• **Problem to work on**
From the entries below, reproduce exactly the lines from the one with "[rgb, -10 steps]" through the one with "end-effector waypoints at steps", both included, without images.

═══ Supplied records ═══

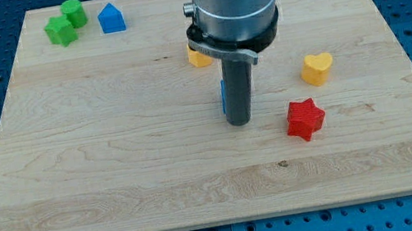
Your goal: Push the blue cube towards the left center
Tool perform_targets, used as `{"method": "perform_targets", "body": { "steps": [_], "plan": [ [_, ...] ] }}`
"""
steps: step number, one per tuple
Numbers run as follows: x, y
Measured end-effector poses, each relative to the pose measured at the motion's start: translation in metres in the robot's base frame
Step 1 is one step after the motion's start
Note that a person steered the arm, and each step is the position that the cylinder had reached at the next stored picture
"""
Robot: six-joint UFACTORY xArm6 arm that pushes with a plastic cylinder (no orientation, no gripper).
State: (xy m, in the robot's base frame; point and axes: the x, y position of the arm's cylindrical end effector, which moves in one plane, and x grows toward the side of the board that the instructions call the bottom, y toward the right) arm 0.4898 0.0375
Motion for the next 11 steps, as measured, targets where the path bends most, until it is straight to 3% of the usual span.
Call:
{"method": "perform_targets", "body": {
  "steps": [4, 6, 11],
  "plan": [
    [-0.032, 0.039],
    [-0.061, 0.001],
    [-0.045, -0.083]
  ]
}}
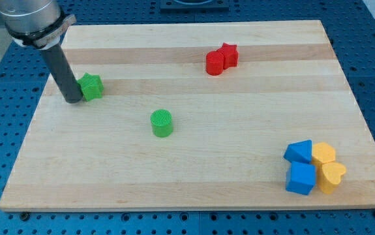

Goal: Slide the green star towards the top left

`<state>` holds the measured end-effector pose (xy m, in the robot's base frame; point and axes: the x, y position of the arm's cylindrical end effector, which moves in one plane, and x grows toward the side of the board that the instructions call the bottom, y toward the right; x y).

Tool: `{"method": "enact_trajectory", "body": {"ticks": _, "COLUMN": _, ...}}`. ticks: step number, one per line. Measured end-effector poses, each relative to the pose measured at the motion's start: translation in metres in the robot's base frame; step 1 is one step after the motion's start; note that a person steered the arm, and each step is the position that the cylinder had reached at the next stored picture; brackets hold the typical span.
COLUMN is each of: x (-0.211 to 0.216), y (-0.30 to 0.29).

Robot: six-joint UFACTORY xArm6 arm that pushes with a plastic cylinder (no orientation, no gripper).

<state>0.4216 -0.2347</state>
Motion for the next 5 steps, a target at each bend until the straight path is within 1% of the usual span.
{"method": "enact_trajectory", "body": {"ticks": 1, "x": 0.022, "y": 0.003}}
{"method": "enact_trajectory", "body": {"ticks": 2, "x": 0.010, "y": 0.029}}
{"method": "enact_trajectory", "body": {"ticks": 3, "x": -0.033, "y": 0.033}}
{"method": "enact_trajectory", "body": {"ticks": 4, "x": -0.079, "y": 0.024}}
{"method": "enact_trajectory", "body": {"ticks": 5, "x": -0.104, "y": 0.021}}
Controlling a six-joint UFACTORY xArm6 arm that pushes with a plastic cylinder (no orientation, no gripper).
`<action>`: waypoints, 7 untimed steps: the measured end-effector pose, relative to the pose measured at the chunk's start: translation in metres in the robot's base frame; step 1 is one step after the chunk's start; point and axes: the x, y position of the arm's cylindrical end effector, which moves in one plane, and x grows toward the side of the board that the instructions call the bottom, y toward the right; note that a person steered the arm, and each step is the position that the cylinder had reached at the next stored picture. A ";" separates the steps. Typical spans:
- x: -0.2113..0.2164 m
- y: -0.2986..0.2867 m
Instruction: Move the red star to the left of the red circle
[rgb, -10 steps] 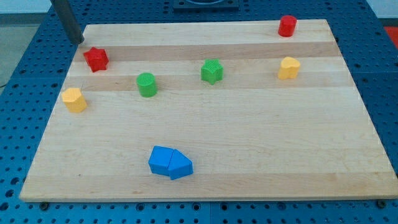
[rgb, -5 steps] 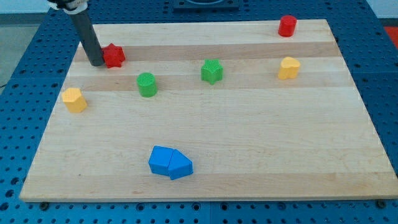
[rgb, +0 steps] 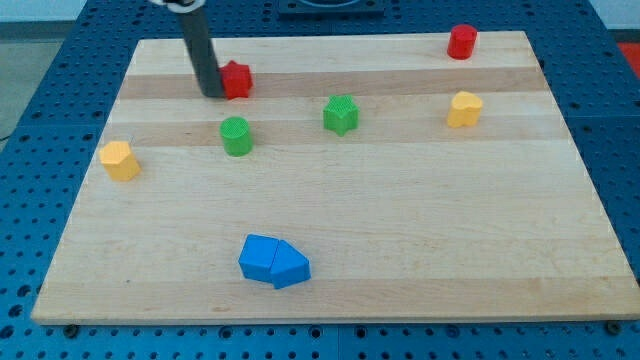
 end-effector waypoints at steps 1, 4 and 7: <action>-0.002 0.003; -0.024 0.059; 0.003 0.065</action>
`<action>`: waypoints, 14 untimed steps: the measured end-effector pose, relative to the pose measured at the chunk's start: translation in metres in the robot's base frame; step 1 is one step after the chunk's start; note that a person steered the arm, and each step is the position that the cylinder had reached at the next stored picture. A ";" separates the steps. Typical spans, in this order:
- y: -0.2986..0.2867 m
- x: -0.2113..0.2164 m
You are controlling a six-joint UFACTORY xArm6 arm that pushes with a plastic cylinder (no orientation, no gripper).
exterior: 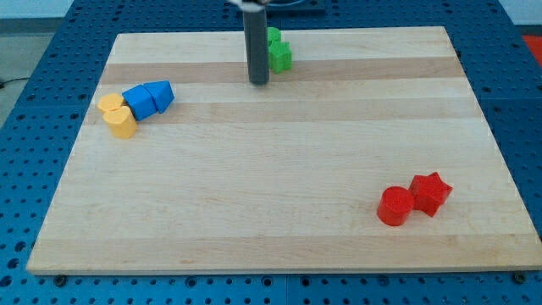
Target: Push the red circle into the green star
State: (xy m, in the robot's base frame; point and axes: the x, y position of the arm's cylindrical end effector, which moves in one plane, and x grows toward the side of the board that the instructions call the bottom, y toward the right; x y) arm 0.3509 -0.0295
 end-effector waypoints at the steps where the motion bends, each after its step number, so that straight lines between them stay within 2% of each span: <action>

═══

• **Solution to this problem**
[rgb, -10 steps] 
[rgb, -5 steps] 
[rgb, +0 steps] 
 end-effector waypoints at steps 1, 4 and 7: <action>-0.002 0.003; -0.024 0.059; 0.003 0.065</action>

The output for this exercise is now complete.